The underpinnings of the concept are not evidentiary. Rather, the refusal to enforce out-of-court support agreements is based upon the parties' positions, most particularly the supporting and custodial parents vis-a-vis the child.
As stated in Corbridge v. Corbridge (1952) 230 Ind. 201, 206, 102 N.E.2d 764, 766:
"Where support money is ordered to be paid to the mother who has custody of a minor child, she becomes a trustee of the funds for the use and benefit of the child. The husband becomes a debtor to the mother trustee as the installments accrue, and the father cannot reduce or avoid his civil liability for the accrued debt by showing the trustee has expended for the benefit of the child amounts less than ordered."
The extension of this principle to the rule governing out-of-court support agreements was made clear in Grace v. Quigg, supra, 150 Ind. App. at 379, 276 N.E.2d at 599:
"Corbridge ... indicate[s] that the parent having custody in such a proceeding as this is merely the trustee of the support payments and, therefore, would have no right to contract away the benefits of the trust. Such an agreement as the parties herein have signed would only be binding if it were included and approved by the court in its [order]." Grace v. Quigg, supra, 150 Ind. App. at 379, 276 N.E.2d at 599.
Clearly the child's needs, rather than an evidentiary concern, compels the principle that out-of-court support agreements must be judicially recognized, or incorporated into an order, in order to be enforceable. Although parties to disputes or complications concerning continuation of support as ordered may be commended for attempts to reach an amicable and appropriate resolution without unnecessary resort to the judicial process, the failure of the parties here to seek judicial approval of their agreement requires that we reverse the 1985 modification order.[2]
Kern also contends that the court erred when it retroactively modified the support order to a date before the filing of the contempt petition. The contempt petition was filed on March 29, 1985. The court's judgment modified the support obligation *832 as of April 29, 1983, a date nearly two years prior to the petition.
In this respect also, the applicable principle is clear. The court has some discretion to modify support retroactively, but may only modify as far back as the date the petition is filed. Halum v. Halum (1986) 3d Dist. Ind. App., 492 N.E.2d 30; In re Marriage of Wiley (1983) 2d Dist. Ind. App., 444 N.E.2d 315, 319. Brewer contends that the trial court's modification as of April 29, 1983, is not in fact an improper retroactive modification, but rather merely an order which accounts for the parties' agreement. Having held the agreement an improper basis upon which to modify the original order, we cannot escape the conclusion that the retroactive modification was error as well.

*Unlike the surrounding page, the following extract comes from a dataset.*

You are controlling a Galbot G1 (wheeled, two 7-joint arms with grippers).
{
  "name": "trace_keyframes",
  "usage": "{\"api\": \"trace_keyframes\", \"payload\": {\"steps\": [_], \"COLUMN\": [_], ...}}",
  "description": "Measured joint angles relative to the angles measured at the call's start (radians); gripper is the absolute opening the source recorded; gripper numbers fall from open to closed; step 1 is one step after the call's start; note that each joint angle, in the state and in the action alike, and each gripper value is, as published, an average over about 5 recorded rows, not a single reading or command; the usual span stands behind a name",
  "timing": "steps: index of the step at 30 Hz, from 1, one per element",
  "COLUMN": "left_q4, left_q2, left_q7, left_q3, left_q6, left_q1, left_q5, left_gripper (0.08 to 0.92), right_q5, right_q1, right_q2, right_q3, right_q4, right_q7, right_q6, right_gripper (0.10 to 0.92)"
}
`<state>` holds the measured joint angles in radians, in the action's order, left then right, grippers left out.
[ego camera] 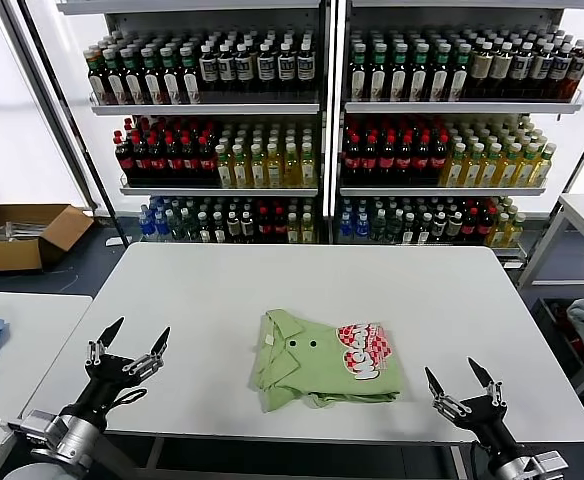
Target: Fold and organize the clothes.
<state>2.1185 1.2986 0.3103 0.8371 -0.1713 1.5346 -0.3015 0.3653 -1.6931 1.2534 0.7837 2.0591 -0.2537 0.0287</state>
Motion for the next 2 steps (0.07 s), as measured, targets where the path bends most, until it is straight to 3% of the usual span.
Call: {"api": "trace_keyframes", "payload": {"steps": [2], "left_q4": [-0.001], "left_q2": [-0.001], "left_q7": [0.002], "left_q3": [0.003], "left_q6": [0.002], "left_q1": [0.002], "left_q5": [0.0], "left_gripper": [0.823], "right_q5": [0.0], "right_q1": [-0.001], "right_q2": [0.001], "right_q3": [0.002], "right_q4": [0.0], "right_q7": [-0.002], "right_q6": [0.0], "right_gripper": [0.823]}}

The judgment is reversed and the cause remanded for further proceedings consistent with this opinion.
SHIELDS, P.J., and ROBERTSON, J., concur.
NOTES
[1] The court's reference to the "Plaintiff" in its judgment was a reference to Thomas Brewer, who had been named as the contempt action respondent. In the 1973 action for divorce, Brewer was the plaintiff. (R-8) Moreover, at the time of the contempt hearing, Brewer had custody of no children. See Indiana Rules of Procedure, Appellate Rule 15(E) (formal defect not grounds for reversal).
[2] For the same reasons, we decline Brewer's invitation to extend the non-conforming payments analysis of Castro v. Castro (1982) 3d Dist. Ind. App., 436 N.E.2d 366, and Payson v. Payson (1982) 4th Dist. Ind. App., 442 N.E.2d 1123 to this case. The Payson formulation states that non-conforming payments will be recognized only when there was substantial compliance with the original decree's terms. Here, the agreement sought by its own terms to modify, rather than comply with, the original decree.